BOW enables you to create applications for any robot using your favourite programming language and operating system.
The most simple BOW enabled application consists of a robot (real or simulated), a BOW driver running on board this robot, your application using the BOW SDK to send and receive data from the robot driver, and a peer to peer connection to the robot over which this data is sent. Luckily for you, the only component of this system you have to worry about is your application*, we handle the rest! *we don't supply the robots!
The Driver
The BOW driver sits on top of the existing robot architecture and packages all the data from its sensors into our unique data representation and sends this data to your application. It also receives packets of control data from your application and applies these to your robot.
Communication
The BOW messages are transmitted between client and robot using an optimised webrtc protocol which gives unrivaled low latency, this means you can control your robot from anywhere in the world without having long delays. Our SDK provides all the tools you need to easily establish this connection with one or more robots.
The SDK
The BOW Software Development Kit (SDK) is a set of tools which enable you to interact with the BOW framework using your preferred language. Using the SDK you can:
- Establish a connection with a robot.
- Create, populate and send BOW messages to control the robot.

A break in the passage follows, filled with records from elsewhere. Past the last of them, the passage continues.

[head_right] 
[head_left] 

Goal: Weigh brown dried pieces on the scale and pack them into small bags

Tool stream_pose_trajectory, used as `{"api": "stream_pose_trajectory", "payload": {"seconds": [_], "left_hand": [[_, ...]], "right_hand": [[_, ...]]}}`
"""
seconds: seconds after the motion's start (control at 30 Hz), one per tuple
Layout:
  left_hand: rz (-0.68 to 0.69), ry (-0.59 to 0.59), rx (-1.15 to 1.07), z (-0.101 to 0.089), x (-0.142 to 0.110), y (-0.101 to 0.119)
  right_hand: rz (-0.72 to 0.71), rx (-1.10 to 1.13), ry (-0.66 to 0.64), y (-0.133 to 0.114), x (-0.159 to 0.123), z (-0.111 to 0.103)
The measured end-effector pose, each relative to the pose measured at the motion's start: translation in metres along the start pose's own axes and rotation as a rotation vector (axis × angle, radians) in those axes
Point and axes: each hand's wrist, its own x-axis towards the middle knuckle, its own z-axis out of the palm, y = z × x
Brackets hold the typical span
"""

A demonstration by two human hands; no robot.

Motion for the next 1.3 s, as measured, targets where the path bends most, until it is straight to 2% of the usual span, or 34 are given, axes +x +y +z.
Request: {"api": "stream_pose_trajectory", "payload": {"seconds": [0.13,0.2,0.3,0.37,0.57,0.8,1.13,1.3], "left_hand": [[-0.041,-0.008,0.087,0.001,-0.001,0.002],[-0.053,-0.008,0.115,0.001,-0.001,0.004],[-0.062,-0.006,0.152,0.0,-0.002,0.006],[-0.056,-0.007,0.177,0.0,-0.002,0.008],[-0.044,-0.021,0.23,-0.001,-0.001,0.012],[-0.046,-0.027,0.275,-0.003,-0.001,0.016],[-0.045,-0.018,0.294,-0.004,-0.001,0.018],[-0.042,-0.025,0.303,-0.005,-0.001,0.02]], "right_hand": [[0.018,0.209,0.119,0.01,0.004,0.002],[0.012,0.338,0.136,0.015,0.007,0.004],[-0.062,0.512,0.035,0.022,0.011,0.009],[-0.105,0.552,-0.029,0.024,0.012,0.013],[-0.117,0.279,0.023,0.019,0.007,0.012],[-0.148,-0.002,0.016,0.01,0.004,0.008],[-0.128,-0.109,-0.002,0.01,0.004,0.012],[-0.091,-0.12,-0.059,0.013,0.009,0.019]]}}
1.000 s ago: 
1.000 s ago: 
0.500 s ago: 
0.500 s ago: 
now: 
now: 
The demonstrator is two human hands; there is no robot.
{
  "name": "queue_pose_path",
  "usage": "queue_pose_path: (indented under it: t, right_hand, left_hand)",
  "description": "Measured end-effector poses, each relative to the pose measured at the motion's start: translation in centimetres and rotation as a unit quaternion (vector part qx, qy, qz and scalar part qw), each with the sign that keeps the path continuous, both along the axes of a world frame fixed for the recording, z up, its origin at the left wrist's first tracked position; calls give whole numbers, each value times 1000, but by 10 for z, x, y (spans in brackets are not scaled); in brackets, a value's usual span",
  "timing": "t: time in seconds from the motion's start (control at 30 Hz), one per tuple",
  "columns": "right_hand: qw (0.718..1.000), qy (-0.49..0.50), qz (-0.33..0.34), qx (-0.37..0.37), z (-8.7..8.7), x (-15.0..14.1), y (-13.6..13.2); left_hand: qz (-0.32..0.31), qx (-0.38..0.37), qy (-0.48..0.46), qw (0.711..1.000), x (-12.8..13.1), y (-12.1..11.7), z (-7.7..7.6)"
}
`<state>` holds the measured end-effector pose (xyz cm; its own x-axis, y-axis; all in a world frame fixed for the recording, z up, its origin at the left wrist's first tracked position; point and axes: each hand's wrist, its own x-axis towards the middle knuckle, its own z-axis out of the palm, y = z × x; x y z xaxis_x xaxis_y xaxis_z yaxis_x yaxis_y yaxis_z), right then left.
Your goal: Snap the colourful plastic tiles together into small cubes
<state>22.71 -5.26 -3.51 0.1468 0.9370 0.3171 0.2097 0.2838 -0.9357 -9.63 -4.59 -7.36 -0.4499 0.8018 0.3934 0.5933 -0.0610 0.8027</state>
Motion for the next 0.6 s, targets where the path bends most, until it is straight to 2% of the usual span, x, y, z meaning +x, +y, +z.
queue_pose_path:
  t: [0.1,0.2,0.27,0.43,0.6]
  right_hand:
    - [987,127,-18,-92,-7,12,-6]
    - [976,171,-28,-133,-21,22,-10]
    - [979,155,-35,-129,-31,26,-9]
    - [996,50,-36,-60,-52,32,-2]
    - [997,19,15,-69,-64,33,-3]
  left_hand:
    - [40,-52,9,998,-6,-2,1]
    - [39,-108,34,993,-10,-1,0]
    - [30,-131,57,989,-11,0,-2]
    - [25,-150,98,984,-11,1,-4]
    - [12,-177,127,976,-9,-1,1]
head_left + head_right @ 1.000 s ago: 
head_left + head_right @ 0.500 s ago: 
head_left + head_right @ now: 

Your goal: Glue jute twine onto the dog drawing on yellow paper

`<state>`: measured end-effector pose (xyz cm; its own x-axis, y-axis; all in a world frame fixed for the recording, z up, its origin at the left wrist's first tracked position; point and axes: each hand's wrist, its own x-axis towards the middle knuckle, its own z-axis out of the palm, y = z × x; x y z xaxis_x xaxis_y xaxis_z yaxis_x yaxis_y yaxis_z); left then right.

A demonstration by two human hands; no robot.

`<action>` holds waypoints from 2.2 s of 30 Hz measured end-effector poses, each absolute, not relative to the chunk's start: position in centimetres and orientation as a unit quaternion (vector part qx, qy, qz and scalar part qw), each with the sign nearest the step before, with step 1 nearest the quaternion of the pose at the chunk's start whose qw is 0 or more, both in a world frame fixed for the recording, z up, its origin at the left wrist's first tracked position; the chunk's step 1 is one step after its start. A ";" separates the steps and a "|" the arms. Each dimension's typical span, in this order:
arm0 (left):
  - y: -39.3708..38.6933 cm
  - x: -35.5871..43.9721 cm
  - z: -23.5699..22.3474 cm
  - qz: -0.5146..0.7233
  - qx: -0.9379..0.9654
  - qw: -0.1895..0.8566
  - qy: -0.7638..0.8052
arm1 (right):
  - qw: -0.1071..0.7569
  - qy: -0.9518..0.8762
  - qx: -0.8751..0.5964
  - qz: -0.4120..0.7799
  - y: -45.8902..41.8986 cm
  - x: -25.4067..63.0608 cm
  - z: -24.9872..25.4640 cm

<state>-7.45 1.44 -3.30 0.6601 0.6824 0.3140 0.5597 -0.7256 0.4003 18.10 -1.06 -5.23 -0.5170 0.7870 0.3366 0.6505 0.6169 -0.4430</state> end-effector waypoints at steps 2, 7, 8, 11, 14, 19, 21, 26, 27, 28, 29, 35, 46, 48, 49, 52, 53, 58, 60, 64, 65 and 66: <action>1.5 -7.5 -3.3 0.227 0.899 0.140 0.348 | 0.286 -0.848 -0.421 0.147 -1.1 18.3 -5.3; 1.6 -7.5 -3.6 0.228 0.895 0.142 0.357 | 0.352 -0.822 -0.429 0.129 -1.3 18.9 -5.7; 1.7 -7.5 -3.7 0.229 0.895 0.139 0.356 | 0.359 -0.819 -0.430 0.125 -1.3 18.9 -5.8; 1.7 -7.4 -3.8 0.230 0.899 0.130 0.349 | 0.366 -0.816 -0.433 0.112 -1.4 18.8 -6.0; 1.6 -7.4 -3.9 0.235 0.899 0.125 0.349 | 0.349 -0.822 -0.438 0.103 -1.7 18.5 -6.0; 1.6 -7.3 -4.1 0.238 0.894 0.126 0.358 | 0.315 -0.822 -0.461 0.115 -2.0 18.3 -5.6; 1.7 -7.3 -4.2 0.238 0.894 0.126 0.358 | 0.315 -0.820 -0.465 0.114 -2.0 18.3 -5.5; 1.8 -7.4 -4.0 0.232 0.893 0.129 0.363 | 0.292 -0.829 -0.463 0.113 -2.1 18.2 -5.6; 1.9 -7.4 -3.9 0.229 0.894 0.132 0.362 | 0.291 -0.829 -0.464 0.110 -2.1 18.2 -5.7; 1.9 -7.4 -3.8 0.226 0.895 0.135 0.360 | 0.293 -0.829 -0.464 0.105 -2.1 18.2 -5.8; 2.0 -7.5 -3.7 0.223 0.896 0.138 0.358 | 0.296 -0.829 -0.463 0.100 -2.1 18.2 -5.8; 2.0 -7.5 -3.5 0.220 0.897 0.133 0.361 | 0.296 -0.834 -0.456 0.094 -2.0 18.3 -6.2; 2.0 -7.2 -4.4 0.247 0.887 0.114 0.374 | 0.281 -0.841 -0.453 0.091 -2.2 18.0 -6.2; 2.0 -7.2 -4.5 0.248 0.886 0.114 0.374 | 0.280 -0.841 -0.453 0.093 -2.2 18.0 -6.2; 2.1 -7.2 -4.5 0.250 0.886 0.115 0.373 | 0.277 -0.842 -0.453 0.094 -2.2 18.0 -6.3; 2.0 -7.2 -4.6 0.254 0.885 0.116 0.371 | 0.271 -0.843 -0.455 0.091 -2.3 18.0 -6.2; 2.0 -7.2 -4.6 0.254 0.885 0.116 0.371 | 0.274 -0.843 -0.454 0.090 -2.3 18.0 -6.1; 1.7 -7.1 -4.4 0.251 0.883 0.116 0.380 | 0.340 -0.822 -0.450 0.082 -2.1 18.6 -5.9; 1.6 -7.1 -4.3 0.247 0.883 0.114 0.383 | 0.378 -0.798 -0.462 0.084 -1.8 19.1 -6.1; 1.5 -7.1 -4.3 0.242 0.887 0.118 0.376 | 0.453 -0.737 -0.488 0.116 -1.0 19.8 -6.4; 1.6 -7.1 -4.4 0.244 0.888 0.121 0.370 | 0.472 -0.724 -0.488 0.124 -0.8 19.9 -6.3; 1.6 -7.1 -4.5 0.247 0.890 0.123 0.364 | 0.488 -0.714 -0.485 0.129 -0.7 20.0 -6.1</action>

- Receive BOW messages from the robot.
For a more in depth introduction to the SDK, see the SDK Introduction Page
The Data Message
The BOW message is a unique data structure that is capable of representing any robot, regardless of form factor or capability. This means that your application is able to control any robot without the need to rewrite your code or spend days understanding the nuances of each robot you want to interact with. By breaking the capabilities of all robots down into individual human-centric modalities (e.g. vision, speech, proprioception, etc...), the message allows you to intuitively gather data from and control any robot.